Javid-Shaik commented 4 months ago

@AbdelrahmanMosly Does this mean that the spark jobs need be submitted via a scheduler?

And also please tell me whether it is possible to analyze the streaming jobs.

AbdelrahmanMosly commented 4 months ago

@Javid-Shaik

Spark Jobs and Schedulers: Spark jobs do not need to be submitted via a scheduler. However, integrating with a scheduler helps in obtaining detailed job metadata and URLs.
Analyzing Streaming Jobs: While Dr. Elephant primarily analyzes batch jobs, it is possible to analyze streaming jobs with some additional effort. Here are some suggestions:
- Custom Metrics: Implement custom metrics in your streaming application to emit data that can be monitored and analyzed.

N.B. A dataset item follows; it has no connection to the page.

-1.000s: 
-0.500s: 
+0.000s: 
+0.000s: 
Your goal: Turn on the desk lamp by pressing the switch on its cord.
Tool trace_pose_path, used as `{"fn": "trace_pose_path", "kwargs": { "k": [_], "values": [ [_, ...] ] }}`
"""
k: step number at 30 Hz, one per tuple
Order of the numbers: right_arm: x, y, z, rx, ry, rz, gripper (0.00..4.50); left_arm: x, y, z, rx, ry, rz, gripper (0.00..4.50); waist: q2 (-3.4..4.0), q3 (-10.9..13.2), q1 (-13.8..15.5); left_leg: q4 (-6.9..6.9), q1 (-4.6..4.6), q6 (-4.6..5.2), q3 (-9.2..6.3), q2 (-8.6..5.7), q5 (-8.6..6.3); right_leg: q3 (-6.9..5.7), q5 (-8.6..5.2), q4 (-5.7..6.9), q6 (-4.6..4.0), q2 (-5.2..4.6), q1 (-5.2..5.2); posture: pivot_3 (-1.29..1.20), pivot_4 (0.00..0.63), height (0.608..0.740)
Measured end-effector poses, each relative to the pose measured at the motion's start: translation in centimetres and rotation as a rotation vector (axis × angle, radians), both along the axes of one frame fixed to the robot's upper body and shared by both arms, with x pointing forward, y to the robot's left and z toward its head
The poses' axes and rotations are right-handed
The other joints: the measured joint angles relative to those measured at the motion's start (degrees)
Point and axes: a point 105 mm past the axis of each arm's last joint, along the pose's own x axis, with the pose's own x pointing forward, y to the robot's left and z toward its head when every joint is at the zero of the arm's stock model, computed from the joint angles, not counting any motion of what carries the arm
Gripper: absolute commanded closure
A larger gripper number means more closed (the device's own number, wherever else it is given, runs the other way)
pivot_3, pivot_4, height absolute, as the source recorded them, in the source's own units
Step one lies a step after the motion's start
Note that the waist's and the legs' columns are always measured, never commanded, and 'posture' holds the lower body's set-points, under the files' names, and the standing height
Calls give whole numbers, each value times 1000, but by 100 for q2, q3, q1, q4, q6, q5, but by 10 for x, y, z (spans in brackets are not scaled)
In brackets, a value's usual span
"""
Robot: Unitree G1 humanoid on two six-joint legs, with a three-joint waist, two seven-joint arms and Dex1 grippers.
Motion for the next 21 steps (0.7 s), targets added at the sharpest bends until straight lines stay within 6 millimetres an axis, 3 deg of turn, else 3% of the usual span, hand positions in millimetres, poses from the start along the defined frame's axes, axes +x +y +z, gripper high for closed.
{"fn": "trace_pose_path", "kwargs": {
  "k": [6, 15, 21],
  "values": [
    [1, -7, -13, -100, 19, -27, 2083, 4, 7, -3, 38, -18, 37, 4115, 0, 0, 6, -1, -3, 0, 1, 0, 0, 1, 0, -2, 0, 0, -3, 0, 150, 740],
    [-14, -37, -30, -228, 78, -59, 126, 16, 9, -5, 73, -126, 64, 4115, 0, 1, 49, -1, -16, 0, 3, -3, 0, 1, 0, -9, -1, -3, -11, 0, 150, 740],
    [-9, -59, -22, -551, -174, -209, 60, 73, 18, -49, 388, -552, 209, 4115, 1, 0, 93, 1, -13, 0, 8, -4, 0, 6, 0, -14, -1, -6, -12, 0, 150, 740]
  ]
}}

These metrics can be pushed to a monitoring system compatible with Dr. Elephant.
- Periodic Snapshots: Configure your streaming jobs to periodically write state snapshots or logs that Dr. Elephant can process. This can help in capturing the state and performance of the streaming job over time.
- Use Monitoring Tools: Integrate your streaming jobs with monitoring tools like Prometheus or Grafana. These tools can provide real-time insights, and you can correlate this data with Dr. Elephant’s batch analysis to get a more comprehensive view.
- Extend Dr. Elephant: If you have the capability, you can modify and extend Dr. Elephant to better support streaming jobs. This would involve capturing and analyzing metrics specific to streaming workloads.
- Hybrid Approach: Use a combination of the above methods to gather insights into the performance and efficiency of your streaming jobs.

I haven't personally gone down this path as it wasn’t required in my case, so I don't have direct experience with these methods. However, these suggestions should help you get started.

Javid-Shaik commented 4 months ago

@AbdelrahmanMosly Thank you, AbdelRahman, for your invaluable guidance. I truly appreciate your help.

AbdelrahmanMosly commented 4 months ago

@Javid-Shaik You're welcome! Good luck with your work on Dr. Elephant.